Le Département d'État américain, dirigé par Marco Rubio, a félicité l'entrée de l'État portugais dans le capital de la REN (Redes Energéticas Nacionais), l'entreprise responsable du transport d'électricité et de gaz. En août, l'État a acheté 14 % de la compagnie pour 380 millions d'euros, incluant une prime de 55 millions, à une société d'investissement détenue par le propriétaire de Zara, Amancio Ortega. Washington a surveillé attentivement l'entrée des entreprises d'État chinoises dans le capital des entreprises énergétiques portugaises comme la REN et EDP au cours de la dernière décennie.
Le porte-parole du Département d'État a déclaré que « la sécurité énergétique est la sécurité nationale » et que le Portugal prenait des mesures importantes pour renforcer la résilience de ses infrastructures critiques. Le ministère a souligné que la confiance est importante lorsqu'il s'agit d'infrastructures critiques, y compris en ce qui concerne les propriétaires et les contrôleurs des systèmes qui maintiennent l'électricité et l'économie connectées.
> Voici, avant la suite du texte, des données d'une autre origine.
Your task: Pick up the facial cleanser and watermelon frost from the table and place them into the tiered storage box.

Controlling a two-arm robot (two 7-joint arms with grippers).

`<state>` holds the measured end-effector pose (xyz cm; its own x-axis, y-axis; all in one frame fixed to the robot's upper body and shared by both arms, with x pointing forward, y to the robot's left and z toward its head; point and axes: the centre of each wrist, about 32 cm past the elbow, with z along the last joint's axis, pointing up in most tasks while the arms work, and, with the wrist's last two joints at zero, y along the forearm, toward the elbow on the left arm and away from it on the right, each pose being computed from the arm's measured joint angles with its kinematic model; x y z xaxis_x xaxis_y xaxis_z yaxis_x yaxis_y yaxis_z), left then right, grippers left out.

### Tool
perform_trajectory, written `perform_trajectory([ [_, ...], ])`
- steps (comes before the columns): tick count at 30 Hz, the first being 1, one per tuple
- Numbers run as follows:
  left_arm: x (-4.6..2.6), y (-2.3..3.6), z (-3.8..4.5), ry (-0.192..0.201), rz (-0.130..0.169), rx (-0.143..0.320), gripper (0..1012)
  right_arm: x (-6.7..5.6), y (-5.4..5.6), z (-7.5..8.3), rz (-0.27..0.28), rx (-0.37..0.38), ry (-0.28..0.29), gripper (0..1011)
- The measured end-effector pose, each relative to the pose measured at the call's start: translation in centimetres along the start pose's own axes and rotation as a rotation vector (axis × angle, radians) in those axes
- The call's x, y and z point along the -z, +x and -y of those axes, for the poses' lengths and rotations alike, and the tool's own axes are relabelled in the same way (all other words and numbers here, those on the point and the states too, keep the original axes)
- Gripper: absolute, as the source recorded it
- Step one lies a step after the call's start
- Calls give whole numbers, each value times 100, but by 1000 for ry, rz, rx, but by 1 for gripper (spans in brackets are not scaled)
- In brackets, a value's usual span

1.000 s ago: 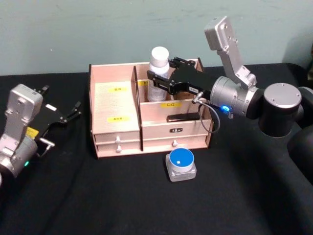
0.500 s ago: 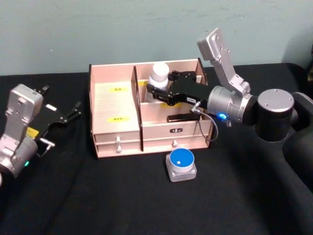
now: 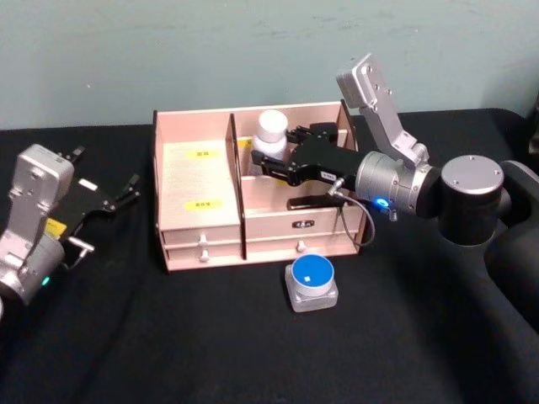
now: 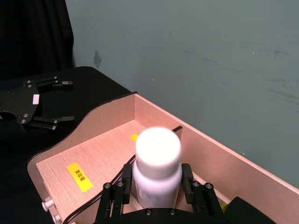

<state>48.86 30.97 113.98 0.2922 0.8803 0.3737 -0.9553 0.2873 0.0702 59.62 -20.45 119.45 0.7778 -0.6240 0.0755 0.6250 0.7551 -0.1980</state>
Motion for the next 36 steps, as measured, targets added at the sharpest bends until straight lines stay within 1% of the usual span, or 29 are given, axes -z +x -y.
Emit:
perform_trajectory([
  [1, 0, 0, 0, 0, 0, 0, 1010, 0, -1, 0, 0, 0, 0, 674],
  [2, 0, 0, 0, 0, 0, 0, 1010, -2, 0, 0, 0, 0, 1, 674],
  [3, 0, 0, 0, 0, 0, 0, 1010, -1, -1, 0, 0, 0, 1, 732],
  [5, 0, 0, 0, 0, 0, 0, 1010, -3, 0, 2, 1, 0, 3, 771],
  [7, 0, 0, 0, 0, 0, 0, 1010, -12, 4, 17, 4, 3, 17, 843],
  [9, 0, 0, 0, 0, 0, 0, 1010, -32, 8, 32, 9, 6, 29, 873],
  [12, 0, 0, 0, 0, 0, 0, 1010, -73, 9, 59, 19, 10, 44, 985],
  [14, 0, 0, 0, 0, 0, 0, 1010, -102, 8, 78, 25, 10, 48, 1002],
  [17, 0, 0, 0, 0, 0, 0, 1010, -171, -2, 131, 33, 8, 51, 1000],
  [18, 0, 0, 0, 0, 0, 0, 1010, -218, -13, 169, 30, 7, 50, 1000],
  [22, 0, 0, 0, 0, 0, 0, 1010, -312, -50, 270, 20, 11, 42, 1000],
  [23, 0, 0, 0, 0, 0, 0, 1009, -356, -78, 334, 9, 15, 32, 1000],
  [25, 0, 0, 0, 0, 0, 0, 1010, -399, -118, 405, 1, 17, 21, 1000],
  [26, 0, 0, 0, 0, 0, 0, 1010, -439, -160, 486, -6, 15, 3, 1000],
  [28, 0, 0, 0, 0, 0, 0, 1010, -477, -213, 585, -10, 11, -15, 1000],
  [29, 0, 0, 0, 0, 0, 0, 1010, -498, -257, 674, -14, 7, -34, 1000],
  [30, 0, 0, 0, 0, 0, 0, 1010, -517, -285, 715, -16, 4, -41, 1000],
  [31, 0, 0, 0, 0, 0, 0, 1009, -537, -339, 813, -22, 1, -59, 1000],
  [35, 0, 0, 0, 0, 0, 0, 1009, -548, -441, 979, -32, -5, -91, 1000],
  [36, 0, 0, 0, 0, 0, 0, 1010, -538, -495, 1060, -40, -8, -110, 1000],
])
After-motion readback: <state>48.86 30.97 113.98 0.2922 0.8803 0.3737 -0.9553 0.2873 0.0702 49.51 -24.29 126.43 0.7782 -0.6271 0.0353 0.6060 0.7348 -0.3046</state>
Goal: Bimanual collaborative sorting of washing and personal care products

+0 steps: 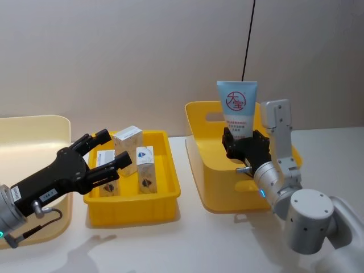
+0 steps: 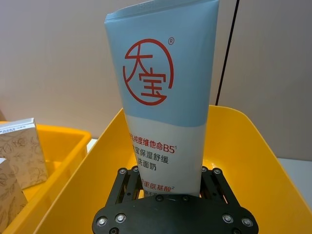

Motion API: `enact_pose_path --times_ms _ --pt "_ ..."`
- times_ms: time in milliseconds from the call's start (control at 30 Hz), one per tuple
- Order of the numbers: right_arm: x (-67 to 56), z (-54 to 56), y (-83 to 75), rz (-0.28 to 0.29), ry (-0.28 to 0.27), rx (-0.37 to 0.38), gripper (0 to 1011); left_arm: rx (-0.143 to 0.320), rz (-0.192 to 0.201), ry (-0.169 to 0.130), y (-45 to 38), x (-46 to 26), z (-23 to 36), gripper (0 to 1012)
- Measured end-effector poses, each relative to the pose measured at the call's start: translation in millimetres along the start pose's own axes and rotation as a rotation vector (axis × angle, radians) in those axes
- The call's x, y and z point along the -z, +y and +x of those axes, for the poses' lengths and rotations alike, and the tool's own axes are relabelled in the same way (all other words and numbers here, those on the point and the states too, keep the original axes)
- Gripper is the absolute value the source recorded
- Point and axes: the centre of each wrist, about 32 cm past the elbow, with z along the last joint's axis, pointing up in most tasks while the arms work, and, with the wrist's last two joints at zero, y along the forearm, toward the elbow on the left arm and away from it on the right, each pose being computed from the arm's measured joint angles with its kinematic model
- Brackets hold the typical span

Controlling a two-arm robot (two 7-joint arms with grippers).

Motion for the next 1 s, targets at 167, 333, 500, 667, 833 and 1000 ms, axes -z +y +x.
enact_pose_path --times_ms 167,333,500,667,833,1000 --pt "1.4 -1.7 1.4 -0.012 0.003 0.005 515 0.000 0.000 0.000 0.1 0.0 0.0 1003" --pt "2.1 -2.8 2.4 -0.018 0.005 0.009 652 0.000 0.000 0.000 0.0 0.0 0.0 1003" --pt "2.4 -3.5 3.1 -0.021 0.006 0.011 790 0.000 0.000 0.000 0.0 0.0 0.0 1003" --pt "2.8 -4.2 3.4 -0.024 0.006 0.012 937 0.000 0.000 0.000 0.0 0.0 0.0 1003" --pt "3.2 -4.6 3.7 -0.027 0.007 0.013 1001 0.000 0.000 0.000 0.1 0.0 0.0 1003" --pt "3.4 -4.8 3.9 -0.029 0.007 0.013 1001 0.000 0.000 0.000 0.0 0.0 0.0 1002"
Le nouvel ambassadeur des États-Unis au Portugal, John Arrigo, avait déjà critiqué les entreprises chinoises lors de son audience de nomination au Sénat en juillet 2025, se demandant s'il était correct que des entreprises chinoises soient propriétaires d'entreprises énergétiques au Portugal.
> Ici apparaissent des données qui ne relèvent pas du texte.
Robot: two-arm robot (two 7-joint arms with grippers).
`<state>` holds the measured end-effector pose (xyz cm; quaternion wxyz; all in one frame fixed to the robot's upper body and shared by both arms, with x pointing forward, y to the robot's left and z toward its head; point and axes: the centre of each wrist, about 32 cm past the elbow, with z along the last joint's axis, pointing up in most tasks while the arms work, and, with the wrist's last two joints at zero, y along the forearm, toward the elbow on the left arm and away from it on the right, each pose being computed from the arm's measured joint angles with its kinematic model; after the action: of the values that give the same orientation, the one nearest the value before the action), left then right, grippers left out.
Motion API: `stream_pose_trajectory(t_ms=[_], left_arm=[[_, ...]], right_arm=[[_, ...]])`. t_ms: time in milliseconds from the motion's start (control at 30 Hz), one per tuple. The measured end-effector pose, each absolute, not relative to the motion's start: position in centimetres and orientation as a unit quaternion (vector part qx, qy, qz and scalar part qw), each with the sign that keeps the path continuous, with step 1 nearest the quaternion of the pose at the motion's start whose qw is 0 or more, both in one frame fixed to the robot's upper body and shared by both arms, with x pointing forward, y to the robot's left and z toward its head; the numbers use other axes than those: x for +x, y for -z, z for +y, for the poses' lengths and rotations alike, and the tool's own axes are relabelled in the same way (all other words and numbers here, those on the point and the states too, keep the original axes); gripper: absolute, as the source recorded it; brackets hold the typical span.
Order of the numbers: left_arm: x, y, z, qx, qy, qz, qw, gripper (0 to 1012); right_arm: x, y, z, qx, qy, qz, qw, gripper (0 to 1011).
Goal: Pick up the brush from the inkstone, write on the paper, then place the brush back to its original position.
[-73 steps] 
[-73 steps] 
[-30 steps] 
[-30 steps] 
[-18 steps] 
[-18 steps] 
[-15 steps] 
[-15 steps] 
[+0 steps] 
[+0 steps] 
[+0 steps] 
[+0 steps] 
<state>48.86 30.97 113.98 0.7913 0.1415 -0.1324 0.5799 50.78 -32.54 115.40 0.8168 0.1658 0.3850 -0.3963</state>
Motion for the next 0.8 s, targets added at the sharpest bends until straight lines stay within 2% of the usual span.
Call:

Le Portugal était le seul des 27 États membres de l'Union européenne qui ne détenait pas de participation dans l'opérateur national du réseau de transport. Le gouvernement de Luís Montenegro a défendu la décision comme essentielle pour accélérer les investissements dans le réseau électrique pour les projets d'énergie renouvelable. La ministre Maria da Graça Carvalho a révélé que l'exécutif préparait cet achat depuis 2024 et avait abordé ce sujet lors d'une visite officielle en Chine en septembre 2025, ayant garanti qu'ils n'avaient pas eu de problèmes avec le fait qu'un actionnaire soit une entreprise publique chinoise.